### INSTRUCTIONS TO FOLLOW:
Starting with the first line of the data that follows, transcribe every line verbatim until the line containing "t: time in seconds" has been transcribed.

### DATASET CONTENT:
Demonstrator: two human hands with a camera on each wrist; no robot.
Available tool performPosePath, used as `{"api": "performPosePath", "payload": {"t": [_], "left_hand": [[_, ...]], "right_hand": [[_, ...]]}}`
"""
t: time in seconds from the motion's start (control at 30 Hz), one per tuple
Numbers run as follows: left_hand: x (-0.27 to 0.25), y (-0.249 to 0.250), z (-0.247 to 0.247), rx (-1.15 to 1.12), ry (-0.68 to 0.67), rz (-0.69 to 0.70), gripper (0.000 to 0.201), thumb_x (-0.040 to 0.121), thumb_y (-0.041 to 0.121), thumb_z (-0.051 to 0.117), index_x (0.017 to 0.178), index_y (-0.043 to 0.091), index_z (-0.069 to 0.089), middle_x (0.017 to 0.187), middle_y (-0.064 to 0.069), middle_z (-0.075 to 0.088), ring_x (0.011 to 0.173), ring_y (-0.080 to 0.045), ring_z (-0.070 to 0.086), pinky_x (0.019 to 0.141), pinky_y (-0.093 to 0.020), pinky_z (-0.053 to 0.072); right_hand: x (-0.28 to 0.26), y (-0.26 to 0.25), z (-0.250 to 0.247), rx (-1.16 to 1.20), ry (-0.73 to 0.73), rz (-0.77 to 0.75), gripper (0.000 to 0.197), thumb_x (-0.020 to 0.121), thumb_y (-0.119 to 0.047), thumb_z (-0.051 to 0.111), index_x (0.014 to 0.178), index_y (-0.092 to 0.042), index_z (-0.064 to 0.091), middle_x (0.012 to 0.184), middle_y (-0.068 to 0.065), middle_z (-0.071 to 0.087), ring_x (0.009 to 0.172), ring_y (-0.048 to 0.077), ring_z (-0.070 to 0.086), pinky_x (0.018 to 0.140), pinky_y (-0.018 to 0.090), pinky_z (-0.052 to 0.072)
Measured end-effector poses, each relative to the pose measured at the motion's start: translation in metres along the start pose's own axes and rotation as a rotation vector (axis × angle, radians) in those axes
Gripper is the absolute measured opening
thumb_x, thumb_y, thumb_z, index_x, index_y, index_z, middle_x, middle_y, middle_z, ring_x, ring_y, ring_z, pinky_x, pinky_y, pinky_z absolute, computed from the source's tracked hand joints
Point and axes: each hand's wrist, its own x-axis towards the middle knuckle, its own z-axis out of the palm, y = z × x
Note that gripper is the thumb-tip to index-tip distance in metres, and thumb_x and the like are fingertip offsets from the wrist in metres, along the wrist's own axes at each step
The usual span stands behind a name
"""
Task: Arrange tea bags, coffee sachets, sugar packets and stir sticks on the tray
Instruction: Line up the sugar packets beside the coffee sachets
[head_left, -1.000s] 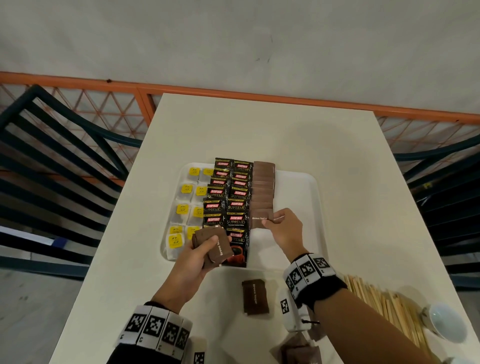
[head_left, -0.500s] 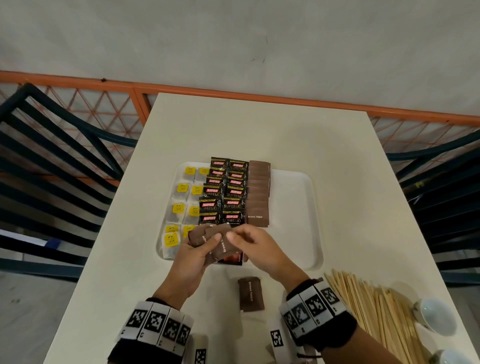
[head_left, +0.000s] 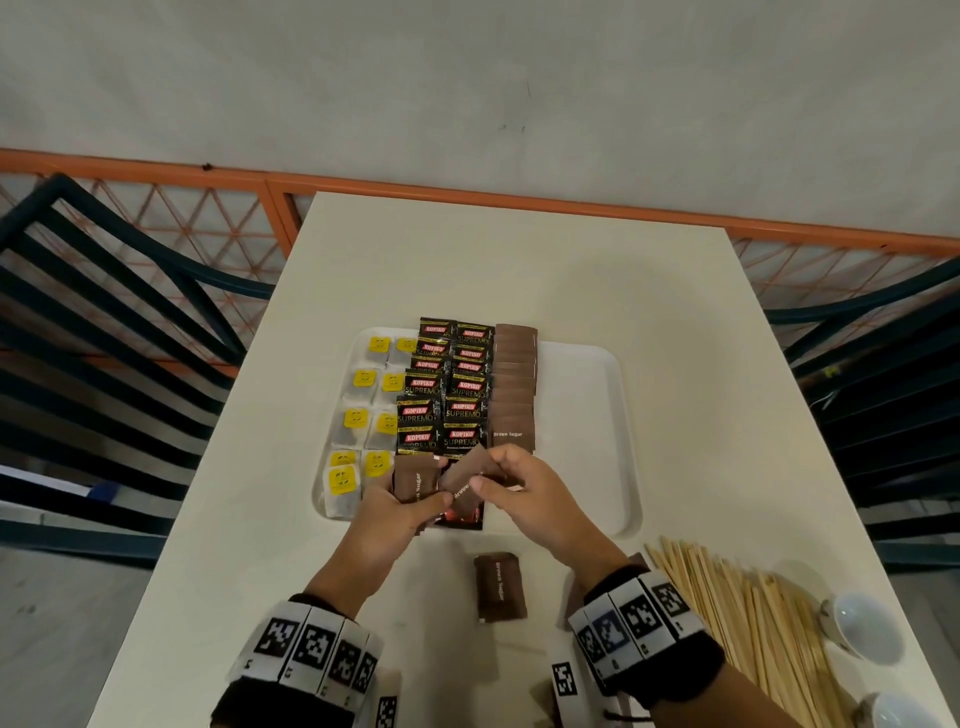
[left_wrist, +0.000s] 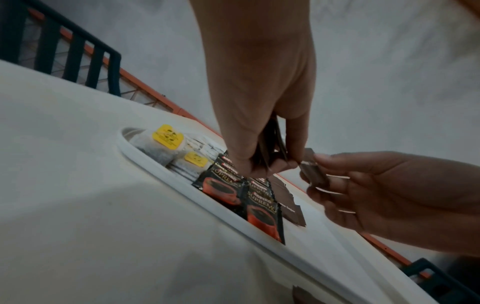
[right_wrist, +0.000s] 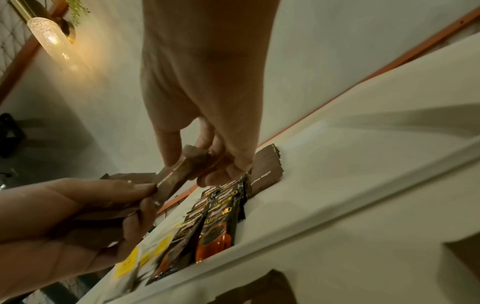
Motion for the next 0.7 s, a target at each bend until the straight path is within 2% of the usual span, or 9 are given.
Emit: {"api": "performPosePath", "payload": {"t": [0.07,0.17,0.23,0.27,0.3,0.37,0.43,0.6,0.7], "left_hand": [[0.001,-0.001,-0.001,0.007,0.007,-0.013,0.031,0.079,-0.004,0.065,0.100,0.019,0.064,0.083,-0.010,0.063,0.067,-0.019,0.052,0.055,-0.023,0.042],[0.000,0.000,-0.001,-0.069,0.017,-0.065,0.021,0.085,0.001,0.060,0.095,0.019,0.064,0.076,-0.008,0.067,0.069,-0.018,0.060,0.064,-0.027,0.044],[0.000,0.000,-0.002,-0.149,0.001,-0.101,0.018,0.089,0.003,0.054,0.098,0.016,0.062,0.076,-0.005,0.069,0.066,-0.011,0.066,0.066,-0.026,0.047],[0.000,0.000,-0.003,-0.191,-0.007,-0.116,0.018,0.091,0.003,0.051,0.101,0.014,0.061,0.079,-0.007,0.068,0.066,-0.011,0.067,0.065,-0.025,0.049],[0.001,0.000,-0.003,-0.232,-0.016,-0.130,0.019,0.092,0.004,0.048,0.103,0.013,0.060,0.081,-0.009,0.068,0.066,-0.011,0.068,0.064,-0.024,0.051],[0.002,0.000,-0.005,-0.303,-0.020,-0.156,0.021,0.093,0.005,0.042,0.105,0.010,0.058,0.086,-0.013,0.067,0.070,-0.016,0.069,0.063,-0.026,0.053],[0.001,0.001,-0.006,-0.346,-0.026,-0.171,0.024,0.094,0.005,0.037,0.107,0.008,0.057,0.089,-0.016,0.068,0.075,-0.020,0.069,0.067,-0.029,0.052],[-0.001,0.002,-0.005,-0.285,-0.057,-0.158,0.027,0.095,0.004,0.034,0.105,0.011,0.058,0.084,-0.010,0.074,0.076,-0.019,0.071,0.070,-0.029,0.053],[-0.002,0.003,-0.005,-0.216,-0.037,-0.157,0.026,0.095,0.007,0.041,0.113,0.014,0.057,0.098,-0.009,0.073,0.087,-0.018,0.069,0.069,-0.025,0.054]], "right_hand": [[0.000,0.005,-0.004,-0.105,0.018,-0.013,0.007,0.086,-0.017,0.062,0.085,-0.021,0.057,0.085,-0.004,0.064,0.079,0.006,0.056,0.071,0.008,0.042],[0.003,0.015,-0.014,-0.121,0.051,0.046,0.011,0.085,-0.017,0.065,0.086,-0.008,0.058,0.090,0.013,0.066,0.076,0.016,0.057,0.069,0.023,0.047],[0.007,0.021,-0.021,-0.041,0.134,0.105,0.014,0.084,-0.015,0.065,0.088,-0.002,0.060,0.086,0.010,0.065,0.072,0.015,0.058,0.064,0.021,0.048],[0.009,0.024,-0.025,0.002,0.181,0.136,0.010,0.084,-0.013,0.065,0.087,-0.005,0.061,0.084,0.007,0.065,0.071,0.014,0.059,0.063,0.019,0.048],[0.012,0.026,-0.029,0.031,0.221,0.160,0.005,0.084,-0.012,0.065,0.083,-0.010,0.061,0.082,0.004,0.065,0.071,0.014,0.059,0.062,0.019,0.048],[0.019,0.031,-0.034,0.051,0.282,0.194,0.012,0.084,-0.011,0.065,0.076,-0.018,0.059,0.079,0.003,0.065,0.073,0.017,0.060,0.062,0.020,0.047],[0.027,0.035,-0.037,0.038,0.311,0.235,0.015,0.084,-0.012,0.065,0.074,-0.020,0.058,0.082,0.006,0.066,0.072,0.017,0.060,0.062,0.022,0.046],[0.043,0.039,-0.034,-0.027,0.333,0.264,0.007,0.081,-0.014,0.068,0.080,-0.013,0.062,0.081,0.007,0.066,0.077,0.021,0.059,0.071,0.030,0.046],[0.047,0.038,-0.030,-0.095,0.362,0.262,0.011,0.080,-0.017,0.070,0.083,-0.010,0.061,0.078,0.003,0.063,0.077,0.018,0.057,0.066,0.023,0.041]]}}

### ANSWER BELOW:
Demonstrator: two human hands with a camera on each wrist; no robot.
Available tool performPosePath, used as `{"api": "performPosePath", "payload": {"t": [_], "left_hand": [[_, ...]], "right_hand": [[_, ...]]}}`
"""
t: time in seconds from the motion's start (control at 30 Hz), one per tuple

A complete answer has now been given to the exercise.